Defense counsel's closing argument did not contest whether shooting the victims with a gun was an act dangerous to human life, nor did counsel argue that defendant did not appreciate the risk to human life caused by his action. Defense counsel argued that neither defendant nor Gustavo shot the victims. Defense counsel argued that Reese had a gun. During a struggle, Duenas grabbed Reese's gun, shot Reese, and then Reese grabbed the gun and shot Duenas. According to defense counsel, Duenas went after Reese with tire iron, hit him, knocked the gun from Reese's hand, shot Reese, and somehow Reese was able to retrieve the gun and shot Duenas as he turned to run away. According to counsel, after the shooting, Gustavo walked up to Reese as he lay dying and kicked him, spat on him, and called him a name.

Defense counsel also argued that defendant was not the shooter because he did not match the Lucas's description. Defense counsel's briefing addressed the prosecution's theory of aiding and abetting by arguing that the only evidence of aiding and abetting was that someone said, "Did you get him?" a question which was after the shooting and, therefore, could not aid the crime. Defense counsel's argument never addressed implied malice murder.

The evidence that defendant appreciated the firearm's danger to human life was overwhelming. First, when describing the argument between Reese and Gustavo prior to 65 the shooting, defendant described his efforts to discourage Gustavo from engaging with Reese, especially after Reese seemed to reach for a firearm when walking behind their car. Defendant told Gustavo to leave Reese alone in recognition of the danger inherent in a confrontation. Second, defendant expressed disbelief several times that Gustavo was not getting out of the car once Duenas left to confront Reese, who was armed: "And we were still in the car. I didn't-when we were still in the car I was looking at, um, Gustavo like why isn't he like getting off or like his dad is going towards [Reese]. And then all-he-he's not like-'cause if it was my dad I would've got off and-'cause I don't want nothing to happen to my dad. [¶] ... [¶] ... Knowing that [Reese] has a gun." In doing so, defendant recognized the risk inherent in confronting an armed man by stating, "I don't care if I get shot at." Defendant eventually told detectives that Duenas did not have a firearm, but he did not discuss the bullwhip or tire jack found near Duenas's body. Defendant's statements, therefore, reflected his awareness of the danger to Duenas resulting from a confrontation with Reese because Reese possessed a firearm.

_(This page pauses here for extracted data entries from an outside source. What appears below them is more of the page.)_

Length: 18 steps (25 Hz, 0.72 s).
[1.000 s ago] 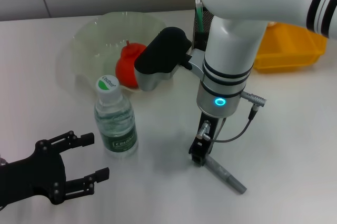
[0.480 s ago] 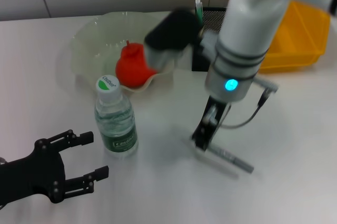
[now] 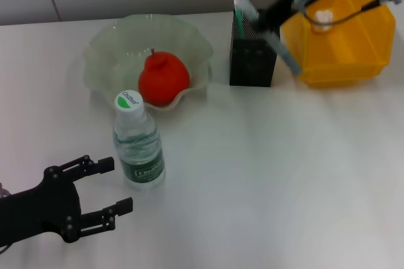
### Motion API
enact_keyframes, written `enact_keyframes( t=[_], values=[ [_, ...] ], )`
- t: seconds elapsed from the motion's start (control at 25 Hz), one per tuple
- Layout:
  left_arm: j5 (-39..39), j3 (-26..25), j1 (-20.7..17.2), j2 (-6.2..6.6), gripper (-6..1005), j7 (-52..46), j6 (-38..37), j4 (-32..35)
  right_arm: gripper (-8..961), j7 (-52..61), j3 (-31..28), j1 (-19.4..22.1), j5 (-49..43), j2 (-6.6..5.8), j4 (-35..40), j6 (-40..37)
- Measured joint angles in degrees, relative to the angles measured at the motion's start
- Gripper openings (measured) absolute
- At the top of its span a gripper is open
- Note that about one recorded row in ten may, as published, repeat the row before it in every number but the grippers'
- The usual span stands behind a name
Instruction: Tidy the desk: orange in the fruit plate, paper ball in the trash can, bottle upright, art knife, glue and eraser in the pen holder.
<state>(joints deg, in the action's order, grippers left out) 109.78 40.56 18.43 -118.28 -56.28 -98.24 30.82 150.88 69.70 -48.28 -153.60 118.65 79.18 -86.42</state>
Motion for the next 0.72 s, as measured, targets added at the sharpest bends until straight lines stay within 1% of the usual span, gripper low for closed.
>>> enact_keyframes(
  t=[0.04,0.08,0.12,0.16,0.36,0.4,0.48,0.52,0.56,0.68,0.72],
  values=[
    [0.0,-0.1,0.3,-0.02,807,0.0,0.1,-0.9,147,-1.6,-0.1,1.7,0.0,0.12,0.3,6.0],
    [-0.1,-0.1,0.4,-0.02,807,0.0,0.1,-1.0,147,-1.6,-0.1,1.7,0.0,0.12,0.3,6.0],
    [-0.1,-0.1,0.4,-0.02,807,0.0,0.2,-1.0,146,-2.9,0.1,2.8,0.0,0.25,0.0,10.8],
    [-0.1,-0.2,0.4,-0.02,807,0.0,0.2,-1.0,146,-2.9,0.1,2.8,0.0,0.25,0.0,10.8],
    [-0.2,-1.0,0.4,-0.02,807,-0.3,0.4,-1.1,145,-6.5,2.1,5.8,2.3,0.50,-2.1,24.2],
    [-0.2,-1.2,0.5,-0.02,807,-0.4,0.4,-1.1,145,-6.5,2.1,5.8,2.3,0.50,-2.1,24.2],
    [-0.2,-1.5,0.5,-0.02,807,-0.6,0.4,-1.1,145,-7.3,2.9,6.4,3.7,0.51,-3.5,27.5],
    [-0.2,-1.6,0.5,-0.02,808,-0.7,0.4,-1.1,145,-7.6,3.7,6.8,4.5,0.52,-5.2,30.4],
    [-0.2,-1.6,0.5,-0.02,808,-0.7,0.4,-1.1,145,-7.6,3.7,6.8,4.5,0.52,-5.2,30.4],
    [-0.4,-1.6,0.5,-0.02,808,-0.8,0.5,-1.1,144,-7.6,5.9,7.1,4.6,0.54,-7.9,34.3],
    [-0.4,-1.6,0.5,-0.02,808,-0.8,0.6,-1.1,144,-7.6,7.6,7.2,4.6,0.55,-9.5,36.1]
  ],
)
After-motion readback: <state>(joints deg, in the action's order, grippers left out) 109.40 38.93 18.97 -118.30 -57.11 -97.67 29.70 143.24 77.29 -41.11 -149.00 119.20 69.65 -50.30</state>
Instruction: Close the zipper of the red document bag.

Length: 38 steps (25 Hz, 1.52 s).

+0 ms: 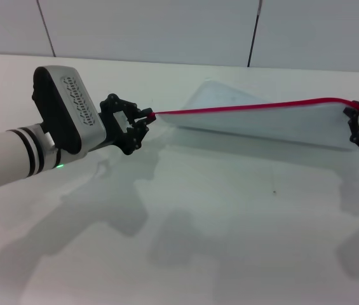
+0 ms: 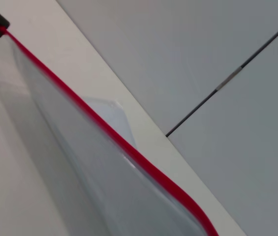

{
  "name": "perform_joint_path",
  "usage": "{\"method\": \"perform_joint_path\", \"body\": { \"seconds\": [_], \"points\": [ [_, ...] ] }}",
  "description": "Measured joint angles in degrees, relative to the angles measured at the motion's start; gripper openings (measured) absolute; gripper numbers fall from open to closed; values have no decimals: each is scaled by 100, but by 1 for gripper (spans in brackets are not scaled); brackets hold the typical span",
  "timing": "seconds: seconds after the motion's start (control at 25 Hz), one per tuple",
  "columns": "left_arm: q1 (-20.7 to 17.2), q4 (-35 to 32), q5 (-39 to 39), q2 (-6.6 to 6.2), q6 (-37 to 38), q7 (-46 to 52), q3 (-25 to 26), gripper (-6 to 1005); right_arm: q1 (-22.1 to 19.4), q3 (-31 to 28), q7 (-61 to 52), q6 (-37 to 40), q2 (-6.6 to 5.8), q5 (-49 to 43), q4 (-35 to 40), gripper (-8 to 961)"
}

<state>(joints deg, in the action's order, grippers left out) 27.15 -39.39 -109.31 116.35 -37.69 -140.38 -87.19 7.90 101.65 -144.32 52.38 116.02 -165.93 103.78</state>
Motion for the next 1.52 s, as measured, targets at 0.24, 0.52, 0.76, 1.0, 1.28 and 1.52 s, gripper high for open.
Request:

In addition, defendant eventually admitted to detectives that Gustavo obtained a firearm from under his seat during the argument with Reese and defendant believed Reese had observed Gustavo reach for it. Defendant told the detectives that Gustavo did not show the gun to Reese but, "He just was like ready-ready-someone's gonna go down." Initially, defendant told officers that he encouraged Gustavo to get out of the car and follow Duenas after hearing shots fired. However, defendant eventually admitted that he had seen Gustavo reach for the gun under Gustavo's seat, knew that Gustavo was ready to use it, and that he had encouraged Gustavo to go after Reese and Duenas before hearing any shots. Defendant claimed that Gustavo ran to the two men, but that he followed Gustavo more slowly. Defendant said Reese shot Duenas and Gustavo shot Reese as Reese ran away.

The evidence from defendant's own statement to detectives evidenced that defendant knew he was encouraging Gustavo to engage in an armed confrontation that 66 could result in someone's death. Therefore, if a juror concluded that defendant aided and abetted an act dangerous to human life as required for implied malice, that juror would have also concluded from the evidence that defendant encouraged Gustavo to confront Reese knowing both men were armed and disregarding the danger to human life that would result from an armed confrontation.

Therefore, even if we concluded that the direct aiding and abetting instruction was not tailored for implied malice murder, we find that it did not contribute to the verdict. (See Aledamat, supra, 8 Cal.5th at pp. 12-13.) In People v. Chun (2009) 45 Cal.4th 1172, superseded by statute as stated in People v. Lamoureux (2019) 42 Cal.App.5th 241, 247-249, the Supreme Court upheld a second degree murder conviction even though the trial court erroneously instructed the jury on second degree felony murder as well as for implied malice. (Chun, at pp. 1178, 1205.) The court concluded that other aspects of the verdict and evidence left no reasonable doubt that the jury made the findings necessary for implied malice murder. (Id. at p. 1205) In that case, the trial court's murder instructions required the jury to find that defendant had the specific intent to commit the underlying felony of shooting at an occupied vehicle. (Id. at p. 1202.) Later, it instructed the jury that it needed to find the following elements to convict defendant of shooting at an occupied vehicle: "1. A person discharged a firearm at an occupied motor vehicle; and [¶] 2. The discharge of the firearm was willful and malicious." (Id. at p. 1205.)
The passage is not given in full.